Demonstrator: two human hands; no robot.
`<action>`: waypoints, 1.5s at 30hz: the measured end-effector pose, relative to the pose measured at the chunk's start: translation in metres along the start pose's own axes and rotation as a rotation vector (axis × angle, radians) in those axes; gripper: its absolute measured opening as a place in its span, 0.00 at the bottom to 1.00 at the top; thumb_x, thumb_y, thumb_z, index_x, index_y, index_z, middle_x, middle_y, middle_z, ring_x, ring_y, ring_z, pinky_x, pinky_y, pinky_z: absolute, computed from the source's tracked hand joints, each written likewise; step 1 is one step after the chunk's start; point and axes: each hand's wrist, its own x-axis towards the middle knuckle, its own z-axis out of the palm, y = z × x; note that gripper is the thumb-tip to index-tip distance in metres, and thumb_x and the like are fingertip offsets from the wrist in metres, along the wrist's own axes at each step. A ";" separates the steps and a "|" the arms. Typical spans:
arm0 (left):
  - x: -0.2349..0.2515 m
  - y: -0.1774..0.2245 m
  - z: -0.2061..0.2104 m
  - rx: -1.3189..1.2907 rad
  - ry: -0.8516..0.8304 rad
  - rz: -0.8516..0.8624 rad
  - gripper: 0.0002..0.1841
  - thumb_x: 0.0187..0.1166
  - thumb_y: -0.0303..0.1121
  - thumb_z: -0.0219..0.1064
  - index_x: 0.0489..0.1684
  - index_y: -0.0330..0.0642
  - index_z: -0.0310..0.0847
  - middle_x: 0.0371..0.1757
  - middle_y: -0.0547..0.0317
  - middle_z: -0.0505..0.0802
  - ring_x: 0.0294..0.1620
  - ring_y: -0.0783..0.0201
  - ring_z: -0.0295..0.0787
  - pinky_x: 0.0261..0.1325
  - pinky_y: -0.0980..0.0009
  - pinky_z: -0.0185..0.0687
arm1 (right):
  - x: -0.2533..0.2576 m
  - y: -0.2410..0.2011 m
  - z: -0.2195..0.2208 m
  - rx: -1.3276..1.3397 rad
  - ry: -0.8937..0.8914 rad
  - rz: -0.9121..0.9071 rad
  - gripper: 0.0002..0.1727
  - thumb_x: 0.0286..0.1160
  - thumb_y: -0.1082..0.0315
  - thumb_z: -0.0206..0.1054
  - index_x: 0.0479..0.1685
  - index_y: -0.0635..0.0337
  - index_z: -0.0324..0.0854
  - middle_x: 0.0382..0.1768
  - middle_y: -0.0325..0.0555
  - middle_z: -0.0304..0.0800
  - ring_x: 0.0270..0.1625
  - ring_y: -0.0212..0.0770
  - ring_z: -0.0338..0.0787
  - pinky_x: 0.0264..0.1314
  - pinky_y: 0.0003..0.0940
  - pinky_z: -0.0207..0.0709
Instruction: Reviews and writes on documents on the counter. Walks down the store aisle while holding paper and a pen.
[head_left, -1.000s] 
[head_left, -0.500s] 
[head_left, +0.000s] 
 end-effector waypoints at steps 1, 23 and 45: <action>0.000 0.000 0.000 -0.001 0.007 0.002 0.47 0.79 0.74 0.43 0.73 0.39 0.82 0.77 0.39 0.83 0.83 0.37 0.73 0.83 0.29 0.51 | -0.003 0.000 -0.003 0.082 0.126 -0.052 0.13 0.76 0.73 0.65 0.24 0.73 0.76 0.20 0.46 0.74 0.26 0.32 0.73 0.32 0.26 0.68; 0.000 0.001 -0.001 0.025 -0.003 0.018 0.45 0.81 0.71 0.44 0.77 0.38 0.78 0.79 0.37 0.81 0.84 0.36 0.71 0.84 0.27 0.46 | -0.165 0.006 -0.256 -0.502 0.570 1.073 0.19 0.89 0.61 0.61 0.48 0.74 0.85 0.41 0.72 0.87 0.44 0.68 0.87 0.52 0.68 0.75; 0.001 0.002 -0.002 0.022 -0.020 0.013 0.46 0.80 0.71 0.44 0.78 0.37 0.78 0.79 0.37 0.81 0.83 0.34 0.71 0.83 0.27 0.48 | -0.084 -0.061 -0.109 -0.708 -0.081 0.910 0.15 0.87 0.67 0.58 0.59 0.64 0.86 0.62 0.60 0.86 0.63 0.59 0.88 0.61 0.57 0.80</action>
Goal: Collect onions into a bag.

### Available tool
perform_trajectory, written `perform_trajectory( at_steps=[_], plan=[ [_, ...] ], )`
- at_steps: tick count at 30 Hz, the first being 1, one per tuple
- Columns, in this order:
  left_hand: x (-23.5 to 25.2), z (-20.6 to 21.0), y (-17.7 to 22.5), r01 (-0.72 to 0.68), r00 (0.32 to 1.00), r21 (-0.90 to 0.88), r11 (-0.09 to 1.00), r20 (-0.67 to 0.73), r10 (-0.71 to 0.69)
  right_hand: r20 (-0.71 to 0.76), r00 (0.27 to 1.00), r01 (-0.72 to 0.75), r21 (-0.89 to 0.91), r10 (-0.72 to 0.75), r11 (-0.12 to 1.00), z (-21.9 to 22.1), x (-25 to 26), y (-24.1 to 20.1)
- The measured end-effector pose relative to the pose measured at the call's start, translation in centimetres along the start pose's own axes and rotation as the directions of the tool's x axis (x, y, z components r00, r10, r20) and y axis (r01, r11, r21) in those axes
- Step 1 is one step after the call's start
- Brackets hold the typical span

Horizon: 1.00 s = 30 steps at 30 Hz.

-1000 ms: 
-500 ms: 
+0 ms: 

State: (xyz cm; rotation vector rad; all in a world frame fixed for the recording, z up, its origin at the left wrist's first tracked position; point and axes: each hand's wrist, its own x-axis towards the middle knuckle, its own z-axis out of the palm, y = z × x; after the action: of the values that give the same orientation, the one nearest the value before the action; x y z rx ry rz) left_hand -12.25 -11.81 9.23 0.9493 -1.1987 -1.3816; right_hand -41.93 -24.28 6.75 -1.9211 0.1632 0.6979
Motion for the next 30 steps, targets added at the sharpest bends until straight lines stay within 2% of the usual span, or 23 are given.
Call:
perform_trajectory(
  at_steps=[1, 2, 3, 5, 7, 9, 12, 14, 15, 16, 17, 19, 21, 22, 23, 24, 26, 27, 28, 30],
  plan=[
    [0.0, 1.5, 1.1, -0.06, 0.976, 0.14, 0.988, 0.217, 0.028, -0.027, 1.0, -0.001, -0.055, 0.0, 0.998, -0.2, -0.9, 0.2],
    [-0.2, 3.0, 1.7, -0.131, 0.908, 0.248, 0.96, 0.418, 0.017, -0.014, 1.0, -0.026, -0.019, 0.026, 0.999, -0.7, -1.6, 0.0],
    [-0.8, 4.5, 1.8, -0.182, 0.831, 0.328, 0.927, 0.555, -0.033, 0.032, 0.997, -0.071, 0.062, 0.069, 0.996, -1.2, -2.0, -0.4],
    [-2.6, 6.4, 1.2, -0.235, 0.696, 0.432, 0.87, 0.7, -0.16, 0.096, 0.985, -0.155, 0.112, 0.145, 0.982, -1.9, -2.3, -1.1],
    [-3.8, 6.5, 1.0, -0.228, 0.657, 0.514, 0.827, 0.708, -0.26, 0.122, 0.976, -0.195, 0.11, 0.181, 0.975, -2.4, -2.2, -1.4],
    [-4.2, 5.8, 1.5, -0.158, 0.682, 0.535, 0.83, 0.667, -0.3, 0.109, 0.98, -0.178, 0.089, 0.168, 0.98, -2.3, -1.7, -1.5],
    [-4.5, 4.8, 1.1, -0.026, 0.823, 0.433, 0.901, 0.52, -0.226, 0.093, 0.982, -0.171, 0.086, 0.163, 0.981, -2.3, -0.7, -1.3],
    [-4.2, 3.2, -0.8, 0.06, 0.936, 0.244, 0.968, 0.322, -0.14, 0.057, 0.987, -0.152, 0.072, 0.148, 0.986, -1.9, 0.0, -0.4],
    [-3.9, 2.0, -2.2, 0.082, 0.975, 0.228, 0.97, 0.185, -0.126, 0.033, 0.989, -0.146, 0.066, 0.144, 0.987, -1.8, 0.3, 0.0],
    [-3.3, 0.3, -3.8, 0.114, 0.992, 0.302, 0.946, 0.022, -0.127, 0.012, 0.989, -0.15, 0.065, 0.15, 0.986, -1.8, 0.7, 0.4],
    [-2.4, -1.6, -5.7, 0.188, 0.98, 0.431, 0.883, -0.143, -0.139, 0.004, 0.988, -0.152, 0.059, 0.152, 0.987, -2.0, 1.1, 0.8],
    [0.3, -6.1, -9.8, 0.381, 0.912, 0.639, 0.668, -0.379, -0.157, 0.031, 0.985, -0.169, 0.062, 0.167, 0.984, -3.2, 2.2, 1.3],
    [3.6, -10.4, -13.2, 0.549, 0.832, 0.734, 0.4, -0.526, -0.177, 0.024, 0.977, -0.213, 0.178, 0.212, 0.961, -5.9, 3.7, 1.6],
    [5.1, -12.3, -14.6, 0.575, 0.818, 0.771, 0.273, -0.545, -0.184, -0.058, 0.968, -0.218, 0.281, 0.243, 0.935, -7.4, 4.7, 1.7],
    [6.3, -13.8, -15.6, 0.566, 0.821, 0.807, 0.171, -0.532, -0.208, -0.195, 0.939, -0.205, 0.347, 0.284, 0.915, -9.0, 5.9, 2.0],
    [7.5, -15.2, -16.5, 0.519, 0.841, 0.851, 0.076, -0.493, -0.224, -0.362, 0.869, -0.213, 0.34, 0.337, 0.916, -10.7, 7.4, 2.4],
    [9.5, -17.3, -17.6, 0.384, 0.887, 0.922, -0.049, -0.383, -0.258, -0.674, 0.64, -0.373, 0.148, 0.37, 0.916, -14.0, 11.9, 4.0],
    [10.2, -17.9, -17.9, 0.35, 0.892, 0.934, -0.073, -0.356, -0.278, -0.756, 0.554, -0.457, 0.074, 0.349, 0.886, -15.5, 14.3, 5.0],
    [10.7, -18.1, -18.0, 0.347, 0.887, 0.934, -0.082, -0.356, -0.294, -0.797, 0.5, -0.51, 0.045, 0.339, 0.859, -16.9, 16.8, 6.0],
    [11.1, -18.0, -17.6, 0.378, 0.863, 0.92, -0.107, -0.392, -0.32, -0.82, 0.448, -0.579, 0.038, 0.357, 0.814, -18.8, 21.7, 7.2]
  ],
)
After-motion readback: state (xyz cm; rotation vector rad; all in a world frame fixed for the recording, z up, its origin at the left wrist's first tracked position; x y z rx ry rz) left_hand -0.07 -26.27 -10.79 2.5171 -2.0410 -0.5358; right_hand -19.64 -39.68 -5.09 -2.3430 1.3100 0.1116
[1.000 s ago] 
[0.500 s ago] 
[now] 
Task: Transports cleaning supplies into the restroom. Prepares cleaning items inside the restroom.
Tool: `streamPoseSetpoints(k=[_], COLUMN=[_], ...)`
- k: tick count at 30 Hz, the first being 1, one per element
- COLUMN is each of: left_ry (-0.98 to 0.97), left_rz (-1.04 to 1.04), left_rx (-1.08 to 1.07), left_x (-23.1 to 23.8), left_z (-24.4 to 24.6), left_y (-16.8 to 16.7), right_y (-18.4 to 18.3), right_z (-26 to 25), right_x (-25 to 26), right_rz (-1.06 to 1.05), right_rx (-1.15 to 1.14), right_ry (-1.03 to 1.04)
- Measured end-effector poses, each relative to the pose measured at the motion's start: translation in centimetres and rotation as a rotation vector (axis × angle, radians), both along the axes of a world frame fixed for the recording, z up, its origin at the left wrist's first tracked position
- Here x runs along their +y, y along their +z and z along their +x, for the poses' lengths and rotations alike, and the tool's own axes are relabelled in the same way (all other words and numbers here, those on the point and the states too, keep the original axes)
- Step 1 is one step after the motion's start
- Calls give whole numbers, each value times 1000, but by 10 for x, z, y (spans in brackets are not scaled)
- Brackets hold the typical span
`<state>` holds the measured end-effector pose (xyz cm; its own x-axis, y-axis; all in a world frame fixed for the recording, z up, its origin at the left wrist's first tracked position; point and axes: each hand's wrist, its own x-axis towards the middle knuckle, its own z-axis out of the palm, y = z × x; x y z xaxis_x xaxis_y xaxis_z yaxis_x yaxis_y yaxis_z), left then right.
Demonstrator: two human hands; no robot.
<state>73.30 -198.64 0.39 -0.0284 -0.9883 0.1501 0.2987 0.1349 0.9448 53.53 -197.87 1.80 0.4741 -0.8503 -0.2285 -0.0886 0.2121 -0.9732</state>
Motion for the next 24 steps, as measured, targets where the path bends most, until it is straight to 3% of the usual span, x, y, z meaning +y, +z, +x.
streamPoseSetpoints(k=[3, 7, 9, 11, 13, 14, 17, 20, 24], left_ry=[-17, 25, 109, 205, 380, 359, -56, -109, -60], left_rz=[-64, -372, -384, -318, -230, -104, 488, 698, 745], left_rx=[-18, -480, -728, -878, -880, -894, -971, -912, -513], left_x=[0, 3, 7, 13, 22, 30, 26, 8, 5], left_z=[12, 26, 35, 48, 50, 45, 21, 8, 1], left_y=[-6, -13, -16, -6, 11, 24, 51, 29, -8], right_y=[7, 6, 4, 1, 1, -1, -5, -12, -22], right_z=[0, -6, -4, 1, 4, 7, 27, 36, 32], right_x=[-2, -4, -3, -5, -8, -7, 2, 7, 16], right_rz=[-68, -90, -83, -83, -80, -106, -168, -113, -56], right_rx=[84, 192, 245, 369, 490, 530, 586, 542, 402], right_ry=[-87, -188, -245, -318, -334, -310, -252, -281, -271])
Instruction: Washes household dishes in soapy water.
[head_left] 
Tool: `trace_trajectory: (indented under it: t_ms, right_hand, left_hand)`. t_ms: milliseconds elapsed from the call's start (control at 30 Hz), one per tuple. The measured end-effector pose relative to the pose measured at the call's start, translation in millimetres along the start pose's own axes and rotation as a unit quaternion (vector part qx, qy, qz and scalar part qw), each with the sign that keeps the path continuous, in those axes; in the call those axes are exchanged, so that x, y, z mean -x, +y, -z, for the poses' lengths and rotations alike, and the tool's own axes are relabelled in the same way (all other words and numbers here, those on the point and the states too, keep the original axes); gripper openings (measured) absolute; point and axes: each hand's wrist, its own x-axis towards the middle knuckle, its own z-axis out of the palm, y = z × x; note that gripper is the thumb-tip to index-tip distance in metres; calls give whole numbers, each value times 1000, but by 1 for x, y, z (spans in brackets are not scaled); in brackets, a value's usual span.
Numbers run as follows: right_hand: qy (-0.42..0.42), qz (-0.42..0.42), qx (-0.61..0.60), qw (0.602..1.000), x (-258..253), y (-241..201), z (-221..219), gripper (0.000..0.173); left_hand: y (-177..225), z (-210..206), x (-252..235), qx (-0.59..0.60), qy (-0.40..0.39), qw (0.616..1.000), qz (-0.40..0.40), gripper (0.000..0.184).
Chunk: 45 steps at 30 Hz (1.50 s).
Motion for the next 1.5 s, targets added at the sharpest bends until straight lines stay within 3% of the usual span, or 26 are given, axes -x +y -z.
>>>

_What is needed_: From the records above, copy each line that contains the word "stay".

_Answer box_:
Motion for the next 30 steps, targets added at the sharpest bends until straight lines stay within 2% of the usual span, or 23 are given.
Motion for the next 1.5 s, targets added at the sharpest bends until straight lines stay within 3% of the usual span, or 26 are given, axes -x +y -z.

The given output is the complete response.